Tomato Avgolemono Soup

(from SallyV’s recipe box)

This soup is based on the Greek lemon and egg soup with the added tomatoes.
I haven’t tried this yet, but since I usually add a little lemon to my tomato soup, this sounds like a sure thing.

Source: Serious Eats

Prep time: 25 minutes
Cook time: 75 minutes
Serves 6 people

Categories: Soup

Ingredients

  • 4 T. olive oil
  • 6 scallions, finely chopped
  • 2 ribs celery, finely chopped
  • 4 C. vegetable stock
  • 1 C. water
  • 1 28 oz. can diced tomatoes with juices
  • Salt & pepper
  • 1/2 C. dry white wine
  • 1/2 t. cinnamon
  • 2 bay leaves
  • 1/2 C. basmati rice
  • 1/2 C. chopped parsley
  • 2 egg yolks
  • 2 1/2 T. fresh lemon juice

Directions

  1. In a large soup pot, heat oil over medium high heat. Add scallions and celery; sauté until soft. Add vegetable stock, water, tomatoes and salt & pepper to pot, stirring to combine. Bring to a boil. Add wine, cinnamon, and bay leaves. Reduce heat, cover pot, and simmer for 45 minutes.

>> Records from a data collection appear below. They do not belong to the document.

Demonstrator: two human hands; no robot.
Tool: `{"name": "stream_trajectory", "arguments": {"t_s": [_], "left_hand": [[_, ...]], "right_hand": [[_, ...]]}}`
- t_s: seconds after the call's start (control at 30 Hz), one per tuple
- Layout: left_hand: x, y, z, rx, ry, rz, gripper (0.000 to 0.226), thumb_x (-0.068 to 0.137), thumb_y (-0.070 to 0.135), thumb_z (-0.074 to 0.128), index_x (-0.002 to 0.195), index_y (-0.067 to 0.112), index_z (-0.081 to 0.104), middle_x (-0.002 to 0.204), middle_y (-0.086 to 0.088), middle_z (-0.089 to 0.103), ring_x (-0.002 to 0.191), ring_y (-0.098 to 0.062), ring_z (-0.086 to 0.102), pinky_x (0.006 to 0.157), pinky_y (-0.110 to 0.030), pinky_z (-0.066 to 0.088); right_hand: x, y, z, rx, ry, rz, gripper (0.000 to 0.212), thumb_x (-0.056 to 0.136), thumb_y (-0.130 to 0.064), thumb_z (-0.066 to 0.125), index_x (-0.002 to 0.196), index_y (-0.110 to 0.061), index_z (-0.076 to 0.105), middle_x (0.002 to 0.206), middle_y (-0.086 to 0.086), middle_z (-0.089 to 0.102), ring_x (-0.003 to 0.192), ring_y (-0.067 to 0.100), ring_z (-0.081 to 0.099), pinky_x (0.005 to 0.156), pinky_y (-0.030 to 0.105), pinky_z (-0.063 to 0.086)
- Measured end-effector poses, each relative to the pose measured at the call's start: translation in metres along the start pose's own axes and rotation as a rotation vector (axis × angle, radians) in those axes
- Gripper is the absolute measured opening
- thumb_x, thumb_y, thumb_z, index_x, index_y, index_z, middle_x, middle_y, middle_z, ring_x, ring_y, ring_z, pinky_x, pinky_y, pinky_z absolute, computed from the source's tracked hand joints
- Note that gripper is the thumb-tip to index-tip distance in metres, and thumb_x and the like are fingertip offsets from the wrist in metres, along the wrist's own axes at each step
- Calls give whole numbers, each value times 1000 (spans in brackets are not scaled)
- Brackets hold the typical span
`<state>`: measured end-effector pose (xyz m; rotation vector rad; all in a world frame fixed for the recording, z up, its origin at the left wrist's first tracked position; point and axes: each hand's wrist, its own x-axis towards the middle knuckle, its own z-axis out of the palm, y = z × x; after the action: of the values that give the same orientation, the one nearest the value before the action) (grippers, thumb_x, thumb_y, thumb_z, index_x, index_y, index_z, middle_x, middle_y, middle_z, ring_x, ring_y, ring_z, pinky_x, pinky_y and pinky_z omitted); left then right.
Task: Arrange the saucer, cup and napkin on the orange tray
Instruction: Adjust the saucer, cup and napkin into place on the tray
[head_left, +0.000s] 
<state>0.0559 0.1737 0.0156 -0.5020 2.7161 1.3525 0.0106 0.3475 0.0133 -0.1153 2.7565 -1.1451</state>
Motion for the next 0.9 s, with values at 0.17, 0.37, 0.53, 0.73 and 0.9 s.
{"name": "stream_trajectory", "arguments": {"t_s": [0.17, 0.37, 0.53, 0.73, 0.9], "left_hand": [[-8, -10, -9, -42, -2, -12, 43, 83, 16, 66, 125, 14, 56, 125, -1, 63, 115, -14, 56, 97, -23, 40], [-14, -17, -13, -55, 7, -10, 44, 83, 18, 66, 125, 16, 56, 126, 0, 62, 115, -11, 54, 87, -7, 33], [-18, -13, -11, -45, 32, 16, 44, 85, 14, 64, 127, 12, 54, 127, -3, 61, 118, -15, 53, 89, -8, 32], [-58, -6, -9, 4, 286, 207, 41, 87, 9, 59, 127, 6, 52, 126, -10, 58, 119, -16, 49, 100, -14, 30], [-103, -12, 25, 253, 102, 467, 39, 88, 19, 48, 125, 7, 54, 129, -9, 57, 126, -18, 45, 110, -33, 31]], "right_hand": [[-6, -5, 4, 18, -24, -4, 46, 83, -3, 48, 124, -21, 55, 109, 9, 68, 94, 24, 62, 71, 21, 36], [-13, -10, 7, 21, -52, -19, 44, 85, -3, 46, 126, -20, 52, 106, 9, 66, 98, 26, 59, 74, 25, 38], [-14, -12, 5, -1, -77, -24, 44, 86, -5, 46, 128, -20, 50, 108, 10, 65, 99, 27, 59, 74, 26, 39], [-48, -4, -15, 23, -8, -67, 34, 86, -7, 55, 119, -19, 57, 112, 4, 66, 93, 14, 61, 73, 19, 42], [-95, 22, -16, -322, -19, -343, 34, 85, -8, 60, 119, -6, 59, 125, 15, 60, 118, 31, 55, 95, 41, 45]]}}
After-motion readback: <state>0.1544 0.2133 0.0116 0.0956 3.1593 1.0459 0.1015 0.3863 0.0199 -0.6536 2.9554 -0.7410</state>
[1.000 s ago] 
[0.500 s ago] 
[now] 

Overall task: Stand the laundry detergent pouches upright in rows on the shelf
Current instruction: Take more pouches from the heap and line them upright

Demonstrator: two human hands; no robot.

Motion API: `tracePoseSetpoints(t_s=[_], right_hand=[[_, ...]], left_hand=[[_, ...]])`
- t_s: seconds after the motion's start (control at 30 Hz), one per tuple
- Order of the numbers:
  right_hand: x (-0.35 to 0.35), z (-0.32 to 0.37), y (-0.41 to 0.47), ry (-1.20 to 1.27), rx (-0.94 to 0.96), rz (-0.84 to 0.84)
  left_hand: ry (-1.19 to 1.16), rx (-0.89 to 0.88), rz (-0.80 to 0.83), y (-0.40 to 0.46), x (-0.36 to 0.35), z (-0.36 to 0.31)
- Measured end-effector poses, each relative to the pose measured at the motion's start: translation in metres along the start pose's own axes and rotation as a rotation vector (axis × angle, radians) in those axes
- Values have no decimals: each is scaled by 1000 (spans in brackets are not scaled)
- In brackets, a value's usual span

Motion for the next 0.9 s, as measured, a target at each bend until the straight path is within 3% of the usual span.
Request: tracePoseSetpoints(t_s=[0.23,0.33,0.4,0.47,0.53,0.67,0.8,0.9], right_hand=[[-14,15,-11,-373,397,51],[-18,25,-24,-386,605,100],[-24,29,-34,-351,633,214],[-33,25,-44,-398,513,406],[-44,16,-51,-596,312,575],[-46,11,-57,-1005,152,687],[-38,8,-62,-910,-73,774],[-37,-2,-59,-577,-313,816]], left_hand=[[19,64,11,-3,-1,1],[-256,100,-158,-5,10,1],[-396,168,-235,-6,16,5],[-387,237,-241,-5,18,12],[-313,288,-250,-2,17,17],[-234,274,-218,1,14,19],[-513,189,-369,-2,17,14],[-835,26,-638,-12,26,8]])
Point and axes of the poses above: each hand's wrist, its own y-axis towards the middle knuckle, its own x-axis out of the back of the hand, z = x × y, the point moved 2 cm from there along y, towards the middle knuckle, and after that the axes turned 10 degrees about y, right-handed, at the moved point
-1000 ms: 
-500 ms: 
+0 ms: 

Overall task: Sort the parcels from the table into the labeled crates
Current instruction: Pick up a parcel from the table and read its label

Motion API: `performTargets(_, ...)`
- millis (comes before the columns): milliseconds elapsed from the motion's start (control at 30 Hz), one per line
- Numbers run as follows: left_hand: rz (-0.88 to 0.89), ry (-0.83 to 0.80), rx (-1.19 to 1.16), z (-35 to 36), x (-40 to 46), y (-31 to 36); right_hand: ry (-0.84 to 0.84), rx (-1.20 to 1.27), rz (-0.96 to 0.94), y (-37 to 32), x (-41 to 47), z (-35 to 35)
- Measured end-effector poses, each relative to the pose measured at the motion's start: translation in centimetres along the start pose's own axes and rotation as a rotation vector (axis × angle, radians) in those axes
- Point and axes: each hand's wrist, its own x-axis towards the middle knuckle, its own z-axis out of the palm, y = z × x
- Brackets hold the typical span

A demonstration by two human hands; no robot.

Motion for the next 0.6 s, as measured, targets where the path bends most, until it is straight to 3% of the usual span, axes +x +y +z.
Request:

  2. Add rice and parsley to pot. Cook until rice is soft, about 20 minutes. Remove bay leaves from soup and discard. Season soup with salt and pepper.

  3. In a medium bowl, whisk egg yolks until light and frothy. Whisk in lemon juice. Pour one ladleful of hot soup into the egg mixture, stirring constantly. Add a second ladleful of soup, continuing to whisk vigorously. Pour egg mixture into soup pot and stir to combine.